From Kabul to the Kibbutzim
History is littered with this script. In 1979, officially, the US began aiding the Afghan Mujahideen to fight a Soviet invasion. In reality, as National Security Advisor Zbigniew Brzezinski later admitted, the aid began before the invasion specifically to “induce” the Soviets to intervene—to give them “their own Vietnam.”
The policy is consistent:
- Identify a rival (Soviets, Iraqis, regional powers).
- Select a proxy (UNITA, Contras, Mujahideen).
- Manufacture a narrative (Humanitarian aid, Hostage rescue, Defense of Democracy).

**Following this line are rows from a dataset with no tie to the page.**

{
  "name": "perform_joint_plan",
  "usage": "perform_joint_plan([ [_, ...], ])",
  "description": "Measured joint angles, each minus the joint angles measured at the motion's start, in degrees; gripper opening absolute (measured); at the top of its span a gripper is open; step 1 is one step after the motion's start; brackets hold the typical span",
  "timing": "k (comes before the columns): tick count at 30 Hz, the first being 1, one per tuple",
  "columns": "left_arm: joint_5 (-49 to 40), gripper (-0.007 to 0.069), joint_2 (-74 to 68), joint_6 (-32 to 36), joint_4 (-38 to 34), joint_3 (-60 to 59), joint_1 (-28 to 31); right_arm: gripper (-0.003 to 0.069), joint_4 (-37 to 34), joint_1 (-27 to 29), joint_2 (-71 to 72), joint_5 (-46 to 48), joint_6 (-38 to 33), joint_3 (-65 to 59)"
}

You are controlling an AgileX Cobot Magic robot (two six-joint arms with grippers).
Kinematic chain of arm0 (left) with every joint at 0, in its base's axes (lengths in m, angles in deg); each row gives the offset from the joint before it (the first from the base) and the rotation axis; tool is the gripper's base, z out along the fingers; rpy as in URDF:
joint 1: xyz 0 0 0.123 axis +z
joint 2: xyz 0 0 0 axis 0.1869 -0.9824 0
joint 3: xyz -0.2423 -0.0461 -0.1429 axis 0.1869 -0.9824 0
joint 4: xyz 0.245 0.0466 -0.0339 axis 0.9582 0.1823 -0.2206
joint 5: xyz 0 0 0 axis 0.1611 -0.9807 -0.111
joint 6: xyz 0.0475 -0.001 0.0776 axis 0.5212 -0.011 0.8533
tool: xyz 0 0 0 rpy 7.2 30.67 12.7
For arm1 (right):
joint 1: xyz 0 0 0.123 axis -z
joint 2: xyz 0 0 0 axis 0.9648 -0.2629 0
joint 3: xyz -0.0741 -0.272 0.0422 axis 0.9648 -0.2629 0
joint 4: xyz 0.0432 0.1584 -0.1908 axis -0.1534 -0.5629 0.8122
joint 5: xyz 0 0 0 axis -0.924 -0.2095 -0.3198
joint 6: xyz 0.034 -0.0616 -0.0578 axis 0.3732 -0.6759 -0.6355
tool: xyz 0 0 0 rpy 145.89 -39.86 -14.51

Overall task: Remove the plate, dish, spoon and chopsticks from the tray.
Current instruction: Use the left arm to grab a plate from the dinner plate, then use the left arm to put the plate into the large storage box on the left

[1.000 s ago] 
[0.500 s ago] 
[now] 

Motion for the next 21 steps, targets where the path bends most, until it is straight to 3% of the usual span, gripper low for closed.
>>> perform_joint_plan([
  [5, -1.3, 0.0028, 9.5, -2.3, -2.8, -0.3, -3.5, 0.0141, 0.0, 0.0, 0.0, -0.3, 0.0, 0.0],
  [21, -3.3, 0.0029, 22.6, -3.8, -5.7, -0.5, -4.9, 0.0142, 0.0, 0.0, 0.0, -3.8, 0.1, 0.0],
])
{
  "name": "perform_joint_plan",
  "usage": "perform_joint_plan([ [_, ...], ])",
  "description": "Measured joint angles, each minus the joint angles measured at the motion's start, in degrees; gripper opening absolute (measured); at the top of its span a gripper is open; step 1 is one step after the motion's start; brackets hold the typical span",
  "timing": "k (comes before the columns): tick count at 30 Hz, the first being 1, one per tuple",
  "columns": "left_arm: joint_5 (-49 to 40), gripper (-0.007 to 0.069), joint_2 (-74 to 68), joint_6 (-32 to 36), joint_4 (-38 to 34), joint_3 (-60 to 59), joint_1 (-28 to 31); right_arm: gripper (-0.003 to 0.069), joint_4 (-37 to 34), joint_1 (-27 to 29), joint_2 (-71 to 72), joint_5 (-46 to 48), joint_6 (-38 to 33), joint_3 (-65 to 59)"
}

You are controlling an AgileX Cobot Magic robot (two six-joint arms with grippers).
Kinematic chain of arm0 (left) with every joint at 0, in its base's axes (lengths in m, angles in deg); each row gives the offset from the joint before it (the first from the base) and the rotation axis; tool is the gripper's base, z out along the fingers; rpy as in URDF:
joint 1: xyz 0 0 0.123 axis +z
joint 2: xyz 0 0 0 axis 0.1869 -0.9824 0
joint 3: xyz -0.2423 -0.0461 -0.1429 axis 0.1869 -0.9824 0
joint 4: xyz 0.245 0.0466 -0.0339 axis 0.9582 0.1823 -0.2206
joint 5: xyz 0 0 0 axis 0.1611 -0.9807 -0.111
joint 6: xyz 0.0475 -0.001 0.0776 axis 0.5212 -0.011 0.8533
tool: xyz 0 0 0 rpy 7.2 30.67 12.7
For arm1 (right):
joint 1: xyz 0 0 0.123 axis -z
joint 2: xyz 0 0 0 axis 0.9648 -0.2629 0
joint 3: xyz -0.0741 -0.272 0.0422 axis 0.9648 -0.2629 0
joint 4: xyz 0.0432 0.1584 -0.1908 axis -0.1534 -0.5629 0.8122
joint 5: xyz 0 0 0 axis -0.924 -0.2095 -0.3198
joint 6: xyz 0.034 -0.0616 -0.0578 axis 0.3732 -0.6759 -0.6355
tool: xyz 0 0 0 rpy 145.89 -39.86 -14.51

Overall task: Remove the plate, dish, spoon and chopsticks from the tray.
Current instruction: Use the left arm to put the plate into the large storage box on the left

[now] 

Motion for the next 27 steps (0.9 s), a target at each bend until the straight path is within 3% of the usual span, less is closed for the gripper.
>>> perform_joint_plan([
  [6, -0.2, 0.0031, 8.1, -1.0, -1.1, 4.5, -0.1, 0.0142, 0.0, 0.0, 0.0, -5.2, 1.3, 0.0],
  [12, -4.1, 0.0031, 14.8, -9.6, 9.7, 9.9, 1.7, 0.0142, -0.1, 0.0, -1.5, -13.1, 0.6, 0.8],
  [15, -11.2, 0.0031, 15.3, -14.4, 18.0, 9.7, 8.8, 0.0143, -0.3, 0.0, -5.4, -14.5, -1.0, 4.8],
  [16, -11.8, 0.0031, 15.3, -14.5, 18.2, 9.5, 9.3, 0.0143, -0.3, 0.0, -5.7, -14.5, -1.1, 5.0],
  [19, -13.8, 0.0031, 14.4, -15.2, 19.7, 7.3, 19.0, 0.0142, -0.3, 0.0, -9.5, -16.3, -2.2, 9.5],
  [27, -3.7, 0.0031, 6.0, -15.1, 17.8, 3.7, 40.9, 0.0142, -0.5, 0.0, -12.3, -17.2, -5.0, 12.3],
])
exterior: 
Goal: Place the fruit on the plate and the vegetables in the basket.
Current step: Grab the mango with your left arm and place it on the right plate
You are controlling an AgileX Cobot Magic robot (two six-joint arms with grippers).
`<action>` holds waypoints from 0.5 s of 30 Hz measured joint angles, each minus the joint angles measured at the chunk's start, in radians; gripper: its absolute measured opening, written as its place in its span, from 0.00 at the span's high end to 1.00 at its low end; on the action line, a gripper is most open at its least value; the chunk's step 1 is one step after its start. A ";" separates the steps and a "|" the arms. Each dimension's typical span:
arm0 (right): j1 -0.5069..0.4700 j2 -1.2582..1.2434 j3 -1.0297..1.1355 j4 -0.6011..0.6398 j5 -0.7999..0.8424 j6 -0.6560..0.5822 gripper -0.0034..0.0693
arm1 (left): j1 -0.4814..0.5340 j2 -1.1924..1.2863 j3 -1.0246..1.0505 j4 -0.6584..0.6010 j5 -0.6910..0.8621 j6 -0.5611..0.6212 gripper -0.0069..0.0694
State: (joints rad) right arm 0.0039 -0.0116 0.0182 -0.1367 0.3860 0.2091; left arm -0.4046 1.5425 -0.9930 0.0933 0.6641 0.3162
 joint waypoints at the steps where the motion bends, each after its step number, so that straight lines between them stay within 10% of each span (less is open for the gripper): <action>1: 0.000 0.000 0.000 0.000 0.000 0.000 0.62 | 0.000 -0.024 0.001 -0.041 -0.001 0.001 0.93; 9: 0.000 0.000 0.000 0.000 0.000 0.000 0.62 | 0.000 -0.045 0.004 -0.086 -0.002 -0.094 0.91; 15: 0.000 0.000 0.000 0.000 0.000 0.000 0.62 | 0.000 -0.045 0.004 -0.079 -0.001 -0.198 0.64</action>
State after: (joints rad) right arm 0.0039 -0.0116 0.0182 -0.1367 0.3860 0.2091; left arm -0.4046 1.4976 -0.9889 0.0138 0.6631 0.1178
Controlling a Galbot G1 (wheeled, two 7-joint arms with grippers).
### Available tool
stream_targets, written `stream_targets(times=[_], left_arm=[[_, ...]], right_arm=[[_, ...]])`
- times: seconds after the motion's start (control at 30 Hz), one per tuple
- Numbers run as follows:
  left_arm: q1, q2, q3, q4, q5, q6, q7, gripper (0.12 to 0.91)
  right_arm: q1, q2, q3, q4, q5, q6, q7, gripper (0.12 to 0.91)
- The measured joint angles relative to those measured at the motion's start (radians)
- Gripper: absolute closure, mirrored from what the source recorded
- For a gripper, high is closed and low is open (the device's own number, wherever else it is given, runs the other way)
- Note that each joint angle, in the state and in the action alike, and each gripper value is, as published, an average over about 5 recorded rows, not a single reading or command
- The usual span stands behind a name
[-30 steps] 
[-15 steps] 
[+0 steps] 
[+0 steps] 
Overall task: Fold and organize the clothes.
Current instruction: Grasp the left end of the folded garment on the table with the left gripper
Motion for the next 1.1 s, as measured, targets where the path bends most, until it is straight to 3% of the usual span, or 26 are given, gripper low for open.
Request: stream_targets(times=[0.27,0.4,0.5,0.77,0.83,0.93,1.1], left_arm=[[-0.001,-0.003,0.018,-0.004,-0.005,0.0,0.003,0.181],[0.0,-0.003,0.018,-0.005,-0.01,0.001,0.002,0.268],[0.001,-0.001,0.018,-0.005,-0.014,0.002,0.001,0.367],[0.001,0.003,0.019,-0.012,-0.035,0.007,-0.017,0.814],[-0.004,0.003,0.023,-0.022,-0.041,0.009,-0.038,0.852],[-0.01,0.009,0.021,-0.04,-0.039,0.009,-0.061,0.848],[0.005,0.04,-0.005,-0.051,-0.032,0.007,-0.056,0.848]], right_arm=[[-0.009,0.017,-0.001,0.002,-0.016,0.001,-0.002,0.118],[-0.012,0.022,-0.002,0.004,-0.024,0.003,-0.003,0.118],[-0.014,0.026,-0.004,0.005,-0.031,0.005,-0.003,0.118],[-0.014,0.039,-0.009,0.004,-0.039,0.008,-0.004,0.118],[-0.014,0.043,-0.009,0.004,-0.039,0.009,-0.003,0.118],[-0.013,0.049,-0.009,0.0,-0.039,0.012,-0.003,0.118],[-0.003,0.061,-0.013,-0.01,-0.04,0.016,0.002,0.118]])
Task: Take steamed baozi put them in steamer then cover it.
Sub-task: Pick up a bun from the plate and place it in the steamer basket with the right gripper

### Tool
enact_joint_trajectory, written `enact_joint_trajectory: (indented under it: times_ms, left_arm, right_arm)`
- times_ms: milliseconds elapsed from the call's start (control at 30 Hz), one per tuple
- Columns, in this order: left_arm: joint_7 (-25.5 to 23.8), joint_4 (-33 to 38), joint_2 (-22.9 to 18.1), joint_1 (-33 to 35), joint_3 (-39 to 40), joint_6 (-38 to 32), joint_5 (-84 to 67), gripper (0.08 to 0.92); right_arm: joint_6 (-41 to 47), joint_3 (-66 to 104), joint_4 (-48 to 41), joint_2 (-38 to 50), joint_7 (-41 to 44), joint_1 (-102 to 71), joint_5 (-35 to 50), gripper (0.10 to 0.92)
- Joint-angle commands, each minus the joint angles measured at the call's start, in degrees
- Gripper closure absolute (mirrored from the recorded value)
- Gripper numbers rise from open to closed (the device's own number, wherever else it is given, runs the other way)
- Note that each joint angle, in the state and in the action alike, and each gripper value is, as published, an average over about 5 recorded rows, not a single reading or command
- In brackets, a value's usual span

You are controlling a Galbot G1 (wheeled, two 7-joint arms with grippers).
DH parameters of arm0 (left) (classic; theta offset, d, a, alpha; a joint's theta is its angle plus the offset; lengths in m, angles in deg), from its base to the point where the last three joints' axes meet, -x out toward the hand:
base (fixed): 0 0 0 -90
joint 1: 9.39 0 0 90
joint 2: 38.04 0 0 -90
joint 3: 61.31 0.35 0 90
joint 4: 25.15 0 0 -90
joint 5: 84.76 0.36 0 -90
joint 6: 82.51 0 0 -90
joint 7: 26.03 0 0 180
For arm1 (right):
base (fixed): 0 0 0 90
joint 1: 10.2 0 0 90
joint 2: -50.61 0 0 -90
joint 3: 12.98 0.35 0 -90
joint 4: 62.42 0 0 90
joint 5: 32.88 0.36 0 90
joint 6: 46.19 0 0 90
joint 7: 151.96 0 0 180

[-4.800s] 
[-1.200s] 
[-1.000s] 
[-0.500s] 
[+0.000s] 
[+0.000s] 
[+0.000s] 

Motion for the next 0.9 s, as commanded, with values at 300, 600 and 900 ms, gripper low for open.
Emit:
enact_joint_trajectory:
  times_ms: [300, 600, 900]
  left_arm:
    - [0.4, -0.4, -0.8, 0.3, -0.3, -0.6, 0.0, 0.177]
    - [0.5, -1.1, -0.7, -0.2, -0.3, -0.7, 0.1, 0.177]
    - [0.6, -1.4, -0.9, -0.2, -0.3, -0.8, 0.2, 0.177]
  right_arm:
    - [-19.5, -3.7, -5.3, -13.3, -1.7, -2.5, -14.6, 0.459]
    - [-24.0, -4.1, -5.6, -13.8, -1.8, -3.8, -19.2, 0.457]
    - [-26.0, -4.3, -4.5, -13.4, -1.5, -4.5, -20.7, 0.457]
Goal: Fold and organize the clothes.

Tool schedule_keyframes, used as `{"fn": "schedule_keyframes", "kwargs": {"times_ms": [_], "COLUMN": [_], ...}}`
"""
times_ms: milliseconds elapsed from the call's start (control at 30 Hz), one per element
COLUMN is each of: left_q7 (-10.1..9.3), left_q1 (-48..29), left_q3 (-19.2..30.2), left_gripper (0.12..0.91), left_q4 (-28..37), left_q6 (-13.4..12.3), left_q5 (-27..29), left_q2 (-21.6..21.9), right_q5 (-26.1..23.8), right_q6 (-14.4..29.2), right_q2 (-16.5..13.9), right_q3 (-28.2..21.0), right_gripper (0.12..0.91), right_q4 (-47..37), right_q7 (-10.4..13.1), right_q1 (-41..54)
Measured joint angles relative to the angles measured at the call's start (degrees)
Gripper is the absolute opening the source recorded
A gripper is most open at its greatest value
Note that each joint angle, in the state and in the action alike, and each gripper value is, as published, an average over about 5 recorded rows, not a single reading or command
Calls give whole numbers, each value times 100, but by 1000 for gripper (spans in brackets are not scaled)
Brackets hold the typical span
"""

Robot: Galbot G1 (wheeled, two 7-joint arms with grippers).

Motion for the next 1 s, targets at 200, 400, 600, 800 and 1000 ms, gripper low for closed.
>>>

- Maximize the “Bleed” (Ensure the conflict drags on to deplete the rival’s resources).
This historical lens forces a forensic re-examination of October 7th.
As detailed in the Jewish Home News investigation, the failures that allowed the invasion of the Gaza envelope were so systemic and total that they defy the explanation of mere incompetence.
If we apply the Pollard/Stockwell rubric, the official narrative—a “colossal intelligence failure”—begins to look like another cover story.
Just as the “Arms for Hostages” deal was not about hostages, and the Angola operation was not about Angolan freedom, the “Leave it to Bibi” script suggests that the catastrophe of October 7th was not a blind spot, but a permitted event. A “manufactured catastrophe” designed to justify a pre-planned regional reshaping.
The forensic evidence of the typewriter ribbon proved Iran-Contra documents were fakes created to hide the timeline. Today, we must ask: What forensic evidence is being ignored in the burnt homes of Be’eri and Kfar Aza?
If the goal remains the “Bleed”—whether of Iranian proxies, Palestinian demographics, or Israeli political opposition—then the hostages held in Gaza may have played the same tragic role as those in 1985: pawns in a diversionary narrative, while the real operators conduct business in the shadows.
As Pollard noted, “We all knew this at the time.” The tragedy for the public is that we usually only find the typewriter ribbon after the war is over.